*** DATA EXTRACT ***

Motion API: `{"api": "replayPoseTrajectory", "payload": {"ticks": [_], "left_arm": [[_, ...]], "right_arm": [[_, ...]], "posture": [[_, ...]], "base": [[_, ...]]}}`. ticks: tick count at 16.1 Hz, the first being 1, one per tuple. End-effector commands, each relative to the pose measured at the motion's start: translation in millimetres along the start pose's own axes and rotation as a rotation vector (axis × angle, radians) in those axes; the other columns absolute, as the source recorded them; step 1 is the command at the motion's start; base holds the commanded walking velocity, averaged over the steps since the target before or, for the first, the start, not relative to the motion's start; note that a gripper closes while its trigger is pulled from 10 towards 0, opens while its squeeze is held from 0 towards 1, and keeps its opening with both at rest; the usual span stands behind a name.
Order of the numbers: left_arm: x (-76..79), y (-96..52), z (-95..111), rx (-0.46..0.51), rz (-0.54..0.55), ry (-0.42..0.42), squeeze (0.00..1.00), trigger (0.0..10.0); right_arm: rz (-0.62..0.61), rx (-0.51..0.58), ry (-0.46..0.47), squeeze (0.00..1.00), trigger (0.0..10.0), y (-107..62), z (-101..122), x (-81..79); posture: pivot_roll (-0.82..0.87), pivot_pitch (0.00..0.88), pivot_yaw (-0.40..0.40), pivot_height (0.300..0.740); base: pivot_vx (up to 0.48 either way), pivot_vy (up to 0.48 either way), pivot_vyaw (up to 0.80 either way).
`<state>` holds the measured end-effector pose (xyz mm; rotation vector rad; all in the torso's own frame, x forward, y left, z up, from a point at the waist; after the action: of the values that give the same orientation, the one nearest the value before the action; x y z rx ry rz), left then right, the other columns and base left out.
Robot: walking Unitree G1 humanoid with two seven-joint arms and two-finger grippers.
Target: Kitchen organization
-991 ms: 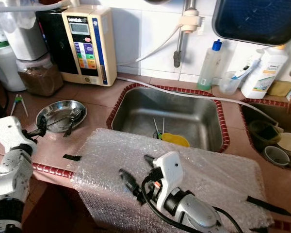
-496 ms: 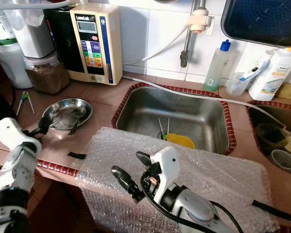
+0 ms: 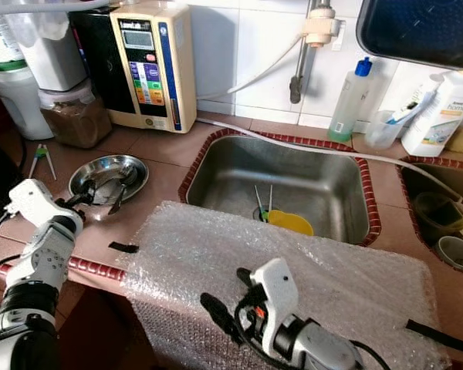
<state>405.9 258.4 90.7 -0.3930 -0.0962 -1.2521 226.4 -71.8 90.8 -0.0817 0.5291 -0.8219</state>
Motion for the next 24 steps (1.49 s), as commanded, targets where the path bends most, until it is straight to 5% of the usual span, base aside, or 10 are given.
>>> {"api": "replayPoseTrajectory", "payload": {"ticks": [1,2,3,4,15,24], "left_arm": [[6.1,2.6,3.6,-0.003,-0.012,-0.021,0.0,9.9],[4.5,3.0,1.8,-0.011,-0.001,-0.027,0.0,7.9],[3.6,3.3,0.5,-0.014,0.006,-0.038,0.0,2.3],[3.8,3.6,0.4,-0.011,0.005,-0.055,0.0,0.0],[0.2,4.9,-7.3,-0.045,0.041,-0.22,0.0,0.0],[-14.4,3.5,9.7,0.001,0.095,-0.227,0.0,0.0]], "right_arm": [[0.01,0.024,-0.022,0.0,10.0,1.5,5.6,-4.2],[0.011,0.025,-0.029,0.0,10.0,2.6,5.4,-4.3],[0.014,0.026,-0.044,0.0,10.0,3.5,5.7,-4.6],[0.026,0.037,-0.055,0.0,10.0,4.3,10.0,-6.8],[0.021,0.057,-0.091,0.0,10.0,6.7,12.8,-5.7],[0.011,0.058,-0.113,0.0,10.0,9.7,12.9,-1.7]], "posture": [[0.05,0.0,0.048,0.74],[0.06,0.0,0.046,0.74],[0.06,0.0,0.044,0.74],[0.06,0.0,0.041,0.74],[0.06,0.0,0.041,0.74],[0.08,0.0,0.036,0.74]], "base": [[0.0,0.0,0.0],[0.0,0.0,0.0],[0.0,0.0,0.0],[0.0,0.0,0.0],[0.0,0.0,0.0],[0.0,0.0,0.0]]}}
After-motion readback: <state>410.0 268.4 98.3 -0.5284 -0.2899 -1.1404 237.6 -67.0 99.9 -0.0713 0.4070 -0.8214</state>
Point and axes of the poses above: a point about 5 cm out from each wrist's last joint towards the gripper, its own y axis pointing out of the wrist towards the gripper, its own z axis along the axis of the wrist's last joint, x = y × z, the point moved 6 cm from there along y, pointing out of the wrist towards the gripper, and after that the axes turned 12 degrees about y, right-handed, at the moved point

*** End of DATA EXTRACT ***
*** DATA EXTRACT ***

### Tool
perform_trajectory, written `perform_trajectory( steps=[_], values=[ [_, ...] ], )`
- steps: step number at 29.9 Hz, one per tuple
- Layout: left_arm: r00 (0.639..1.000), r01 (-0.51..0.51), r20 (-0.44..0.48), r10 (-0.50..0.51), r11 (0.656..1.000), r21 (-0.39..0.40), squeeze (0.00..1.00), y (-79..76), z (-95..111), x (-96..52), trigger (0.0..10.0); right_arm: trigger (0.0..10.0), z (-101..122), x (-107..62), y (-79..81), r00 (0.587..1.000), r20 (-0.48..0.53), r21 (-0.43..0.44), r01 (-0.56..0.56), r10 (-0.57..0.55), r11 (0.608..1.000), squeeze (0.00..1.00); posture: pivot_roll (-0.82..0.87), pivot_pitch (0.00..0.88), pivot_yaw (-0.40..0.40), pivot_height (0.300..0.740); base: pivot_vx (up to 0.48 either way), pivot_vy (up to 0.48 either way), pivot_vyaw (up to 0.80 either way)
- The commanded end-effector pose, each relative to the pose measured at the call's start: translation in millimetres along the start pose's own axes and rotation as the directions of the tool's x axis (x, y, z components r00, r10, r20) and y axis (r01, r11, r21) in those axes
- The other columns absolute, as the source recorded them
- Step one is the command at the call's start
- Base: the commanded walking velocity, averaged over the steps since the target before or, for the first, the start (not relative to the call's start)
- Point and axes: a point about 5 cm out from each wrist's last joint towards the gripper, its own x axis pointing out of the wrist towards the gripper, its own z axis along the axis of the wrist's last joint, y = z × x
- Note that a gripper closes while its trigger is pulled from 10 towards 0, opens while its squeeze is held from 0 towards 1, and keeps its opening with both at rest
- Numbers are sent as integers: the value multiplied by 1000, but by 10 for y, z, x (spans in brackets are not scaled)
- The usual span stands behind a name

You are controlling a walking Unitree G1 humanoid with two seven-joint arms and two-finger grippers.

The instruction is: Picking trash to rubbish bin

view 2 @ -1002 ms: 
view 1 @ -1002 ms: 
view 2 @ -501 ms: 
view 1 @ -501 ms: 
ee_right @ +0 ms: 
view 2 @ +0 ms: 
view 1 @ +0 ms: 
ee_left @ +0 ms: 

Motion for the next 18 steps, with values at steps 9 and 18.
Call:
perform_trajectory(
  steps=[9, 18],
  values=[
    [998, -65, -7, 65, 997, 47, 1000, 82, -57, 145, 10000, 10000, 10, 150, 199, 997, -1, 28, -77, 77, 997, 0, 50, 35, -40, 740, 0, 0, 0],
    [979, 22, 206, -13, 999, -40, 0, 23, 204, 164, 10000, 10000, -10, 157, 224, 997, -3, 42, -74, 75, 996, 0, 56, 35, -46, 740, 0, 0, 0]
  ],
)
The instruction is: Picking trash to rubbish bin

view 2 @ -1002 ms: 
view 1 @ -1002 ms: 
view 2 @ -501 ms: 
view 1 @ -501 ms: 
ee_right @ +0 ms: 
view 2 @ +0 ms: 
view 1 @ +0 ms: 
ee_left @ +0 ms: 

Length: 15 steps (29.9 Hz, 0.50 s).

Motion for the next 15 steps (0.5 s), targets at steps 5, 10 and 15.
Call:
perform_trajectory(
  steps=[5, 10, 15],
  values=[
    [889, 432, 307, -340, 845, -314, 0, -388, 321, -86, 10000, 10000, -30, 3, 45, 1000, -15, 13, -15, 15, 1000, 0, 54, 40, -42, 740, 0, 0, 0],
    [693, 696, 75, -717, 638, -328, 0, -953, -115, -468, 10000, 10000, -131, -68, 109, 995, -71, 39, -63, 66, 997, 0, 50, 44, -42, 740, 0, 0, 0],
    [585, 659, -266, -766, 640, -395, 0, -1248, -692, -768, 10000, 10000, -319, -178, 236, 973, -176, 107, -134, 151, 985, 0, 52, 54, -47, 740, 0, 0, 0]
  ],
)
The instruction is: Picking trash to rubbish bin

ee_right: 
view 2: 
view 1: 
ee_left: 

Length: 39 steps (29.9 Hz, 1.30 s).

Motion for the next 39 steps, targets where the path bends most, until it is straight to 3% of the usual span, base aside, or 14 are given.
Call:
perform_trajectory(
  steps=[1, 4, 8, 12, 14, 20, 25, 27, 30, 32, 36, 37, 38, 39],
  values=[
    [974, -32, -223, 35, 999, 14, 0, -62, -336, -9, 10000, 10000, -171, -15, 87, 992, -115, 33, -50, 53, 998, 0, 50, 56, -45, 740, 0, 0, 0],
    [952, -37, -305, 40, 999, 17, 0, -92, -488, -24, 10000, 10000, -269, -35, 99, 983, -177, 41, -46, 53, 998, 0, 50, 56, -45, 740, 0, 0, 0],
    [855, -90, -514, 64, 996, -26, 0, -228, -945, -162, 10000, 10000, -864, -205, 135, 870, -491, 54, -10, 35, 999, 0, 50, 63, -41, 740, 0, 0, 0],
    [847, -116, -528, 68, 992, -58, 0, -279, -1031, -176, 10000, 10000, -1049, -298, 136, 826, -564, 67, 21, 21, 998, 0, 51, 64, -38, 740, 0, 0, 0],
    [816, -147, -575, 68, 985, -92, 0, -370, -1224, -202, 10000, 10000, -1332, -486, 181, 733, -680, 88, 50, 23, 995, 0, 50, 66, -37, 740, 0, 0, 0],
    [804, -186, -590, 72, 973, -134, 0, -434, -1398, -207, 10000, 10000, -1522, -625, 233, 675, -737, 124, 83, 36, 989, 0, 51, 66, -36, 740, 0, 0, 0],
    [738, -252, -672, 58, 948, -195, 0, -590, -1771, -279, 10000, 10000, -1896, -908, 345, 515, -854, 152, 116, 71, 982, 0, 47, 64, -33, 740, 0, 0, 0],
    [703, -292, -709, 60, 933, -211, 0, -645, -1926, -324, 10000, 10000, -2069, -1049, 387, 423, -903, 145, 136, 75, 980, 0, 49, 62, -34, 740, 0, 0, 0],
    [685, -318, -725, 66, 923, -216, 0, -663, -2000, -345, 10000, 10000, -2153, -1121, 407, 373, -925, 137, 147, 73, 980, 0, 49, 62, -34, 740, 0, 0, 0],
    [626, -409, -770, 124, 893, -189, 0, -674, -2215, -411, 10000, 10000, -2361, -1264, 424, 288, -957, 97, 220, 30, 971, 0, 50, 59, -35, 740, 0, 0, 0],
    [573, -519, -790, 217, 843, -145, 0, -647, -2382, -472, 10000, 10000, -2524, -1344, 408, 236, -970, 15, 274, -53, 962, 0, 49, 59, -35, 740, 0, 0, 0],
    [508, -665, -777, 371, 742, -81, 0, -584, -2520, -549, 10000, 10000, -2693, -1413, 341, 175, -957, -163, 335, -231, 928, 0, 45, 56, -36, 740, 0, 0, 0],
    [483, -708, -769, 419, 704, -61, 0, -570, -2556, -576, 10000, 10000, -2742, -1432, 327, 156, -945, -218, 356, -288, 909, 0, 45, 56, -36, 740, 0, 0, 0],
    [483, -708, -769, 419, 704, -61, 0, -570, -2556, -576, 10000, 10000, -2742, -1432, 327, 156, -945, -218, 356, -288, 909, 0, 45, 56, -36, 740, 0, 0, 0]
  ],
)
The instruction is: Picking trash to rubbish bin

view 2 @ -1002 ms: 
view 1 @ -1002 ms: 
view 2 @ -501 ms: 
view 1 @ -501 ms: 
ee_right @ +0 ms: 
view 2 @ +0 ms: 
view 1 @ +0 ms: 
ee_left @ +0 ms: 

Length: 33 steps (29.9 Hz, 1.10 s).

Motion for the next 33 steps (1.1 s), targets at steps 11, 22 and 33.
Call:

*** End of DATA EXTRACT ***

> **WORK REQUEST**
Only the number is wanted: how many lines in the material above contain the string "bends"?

> **RESULT**
2